As indicated in the reasoning of the Edwards case, the injured party might be deprived entirely of the benefits granted him by Act No. 55 of 1930 were the Courts to hold that any and every failure of the insured, after the accident, to comply with every exacting requirement of the policy would defeat recovery by the injured party. For instance, the insurance company might put a condition in the policy that telegraphic notice of an accident must be given to its home office within twenty-four hours of its occurrence and in the event of failure to give such notice, the policy protection would not cover the accident. The policyholder, being in possession of the policy, would at least have the opportunity of finding out that such a telegram was necessary and protect his rights, but the injured party, after the accident, is often in the hospital, or if less fortunate, he may have lost his life, and he or his heirs may be some days or weeks becoming familiar with the full facts surrounding his injury. The injured party or his heirs have no copy of the contract of insurance and may not even know for many weeks that such a policy was in existence, much less what its its terms and conditions require.

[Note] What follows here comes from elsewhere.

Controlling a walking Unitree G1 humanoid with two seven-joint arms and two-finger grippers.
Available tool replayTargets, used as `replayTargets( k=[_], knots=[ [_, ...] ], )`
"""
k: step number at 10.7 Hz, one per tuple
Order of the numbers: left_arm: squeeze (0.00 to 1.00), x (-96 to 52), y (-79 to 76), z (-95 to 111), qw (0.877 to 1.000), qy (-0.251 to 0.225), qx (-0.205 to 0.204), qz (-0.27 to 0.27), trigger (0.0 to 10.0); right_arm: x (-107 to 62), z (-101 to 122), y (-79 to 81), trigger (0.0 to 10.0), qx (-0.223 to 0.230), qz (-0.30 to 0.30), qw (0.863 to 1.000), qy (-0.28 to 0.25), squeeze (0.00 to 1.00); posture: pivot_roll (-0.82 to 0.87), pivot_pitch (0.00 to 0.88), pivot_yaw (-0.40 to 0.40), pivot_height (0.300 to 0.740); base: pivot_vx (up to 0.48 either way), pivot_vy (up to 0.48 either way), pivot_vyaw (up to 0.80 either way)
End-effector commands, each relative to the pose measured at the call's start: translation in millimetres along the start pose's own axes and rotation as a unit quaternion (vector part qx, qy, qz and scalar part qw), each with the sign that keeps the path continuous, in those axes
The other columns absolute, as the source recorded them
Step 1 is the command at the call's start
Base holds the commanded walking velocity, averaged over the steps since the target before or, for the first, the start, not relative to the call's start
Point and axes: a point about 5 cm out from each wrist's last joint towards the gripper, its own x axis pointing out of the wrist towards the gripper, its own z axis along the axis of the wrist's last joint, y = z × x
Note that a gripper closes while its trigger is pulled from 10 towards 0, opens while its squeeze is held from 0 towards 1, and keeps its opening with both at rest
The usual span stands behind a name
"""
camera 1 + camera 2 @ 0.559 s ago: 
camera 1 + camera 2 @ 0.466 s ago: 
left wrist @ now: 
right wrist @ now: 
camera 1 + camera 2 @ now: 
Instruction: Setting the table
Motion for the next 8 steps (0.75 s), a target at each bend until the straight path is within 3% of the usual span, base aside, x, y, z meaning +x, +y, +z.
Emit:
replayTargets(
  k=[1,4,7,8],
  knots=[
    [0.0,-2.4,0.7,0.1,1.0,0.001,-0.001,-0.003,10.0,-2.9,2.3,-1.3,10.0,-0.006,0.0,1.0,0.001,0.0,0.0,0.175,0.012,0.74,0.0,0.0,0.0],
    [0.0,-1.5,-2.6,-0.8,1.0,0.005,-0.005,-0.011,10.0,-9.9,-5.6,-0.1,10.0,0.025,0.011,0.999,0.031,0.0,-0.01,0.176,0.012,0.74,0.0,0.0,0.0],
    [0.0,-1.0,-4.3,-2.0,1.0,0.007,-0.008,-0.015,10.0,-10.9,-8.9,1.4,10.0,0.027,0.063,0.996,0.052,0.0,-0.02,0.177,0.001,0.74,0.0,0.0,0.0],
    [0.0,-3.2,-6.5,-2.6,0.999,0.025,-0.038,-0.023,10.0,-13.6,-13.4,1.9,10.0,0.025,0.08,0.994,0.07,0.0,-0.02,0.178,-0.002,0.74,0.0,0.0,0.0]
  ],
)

The record shows that the deceased child's father was working in California at the time plaintiffs' daughter was killed. The plaintiffs took their case to an attorney within two weeks after the accident. The record shows that a complete investigation by the attorney's office was delayed until the return of one of the younger members from military service some months later. There is not the slightest indication of any collusion between plaintiffs and the defendant bakery company. There is not even any evidence in the case that the casualty company was prejudiced in the preparation of their case by the delayed notice. Nothing in the record or the majority opinion indicates that the plaintiffs deliberately delayed bringing the suit or that any of the parties had any unlawful or uncommendable *Page 628 motive in connection with the delay in the giving of notice or filing of the suit.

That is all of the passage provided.